Begin at the line containing "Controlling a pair" in the data below and go on through the line containing "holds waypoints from", repeating each line exactly; include both ends and no other line.

----------

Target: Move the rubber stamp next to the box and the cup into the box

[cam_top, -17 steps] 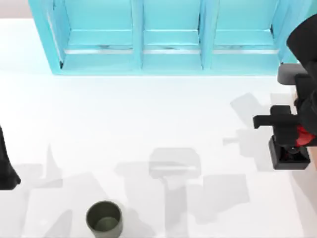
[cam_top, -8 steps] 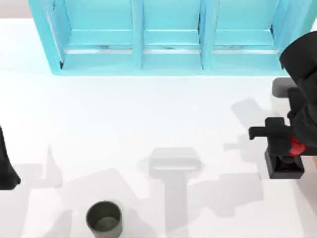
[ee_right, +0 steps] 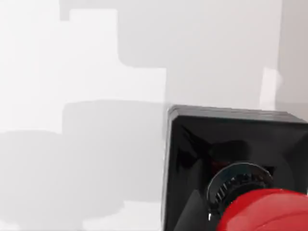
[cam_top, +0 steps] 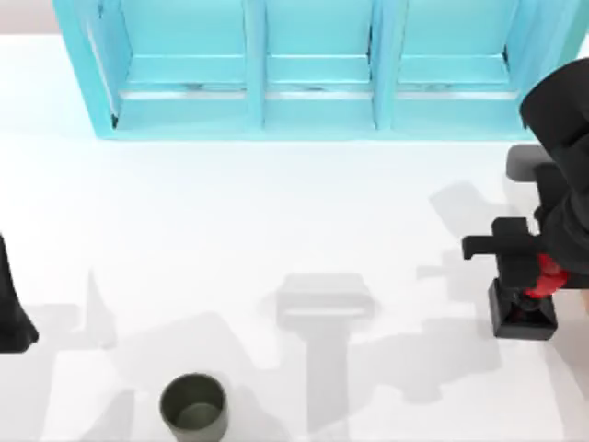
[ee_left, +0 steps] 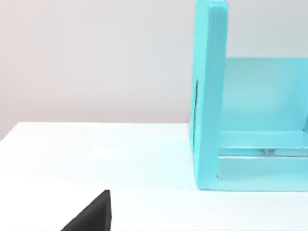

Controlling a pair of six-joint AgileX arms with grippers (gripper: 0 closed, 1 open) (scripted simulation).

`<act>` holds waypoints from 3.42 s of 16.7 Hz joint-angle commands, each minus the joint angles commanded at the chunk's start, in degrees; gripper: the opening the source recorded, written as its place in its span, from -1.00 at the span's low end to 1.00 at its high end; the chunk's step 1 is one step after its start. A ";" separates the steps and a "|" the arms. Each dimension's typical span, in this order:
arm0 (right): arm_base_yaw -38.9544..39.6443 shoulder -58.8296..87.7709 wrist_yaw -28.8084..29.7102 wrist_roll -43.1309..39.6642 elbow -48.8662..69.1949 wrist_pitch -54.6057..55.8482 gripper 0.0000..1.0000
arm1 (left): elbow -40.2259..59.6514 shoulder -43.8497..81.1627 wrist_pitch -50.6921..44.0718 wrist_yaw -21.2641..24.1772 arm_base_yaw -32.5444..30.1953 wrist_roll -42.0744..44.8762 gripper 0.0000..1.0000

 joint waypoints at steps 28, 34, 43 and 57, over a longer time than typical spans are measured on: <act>-0.01 -0.34 -0.04 -0.11 11.79 -12.27 1.00 | 0.00 0.00 0.00 0.00 0.00 0.00 1.00; -0.09 -0.62 -0.06 -0.19 17.43 -18.19 1.00 | 0.00 0.00 0.00 0.00 0.00 0.00 1.00; -0.11 -0.88 -0.07 -0.32 21.64 -22.72 1.00 | 0.00 0.00 0.00 0.00 0.00 0.00 1.00; 22.94 22.59 -2.36 22.38 41.91 -25.67 1.00 | 0.00 0.00 0.00 0.00 0.00 0.00 1.00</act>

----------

Final answer:
Controlling a pair of six-joint AgileX arms with grippers (gripper: 0 closed, 1 open) (scripted simulation).

`<act>` holds waypoints from 3.42 s of 16.7 Hz joint-angle commands, each minus the joint angles commanded at the chunk's start, in degrees; gripper: the opening the source recorded, written as its place in its span, from -1.00 at the span's low end to 1.00 at its high end; the chunk's step 1 is one step after its start. A ";" separates the steps and a "|" the arms. Each dimension's typical span, in this order:

The output has nothing more to it.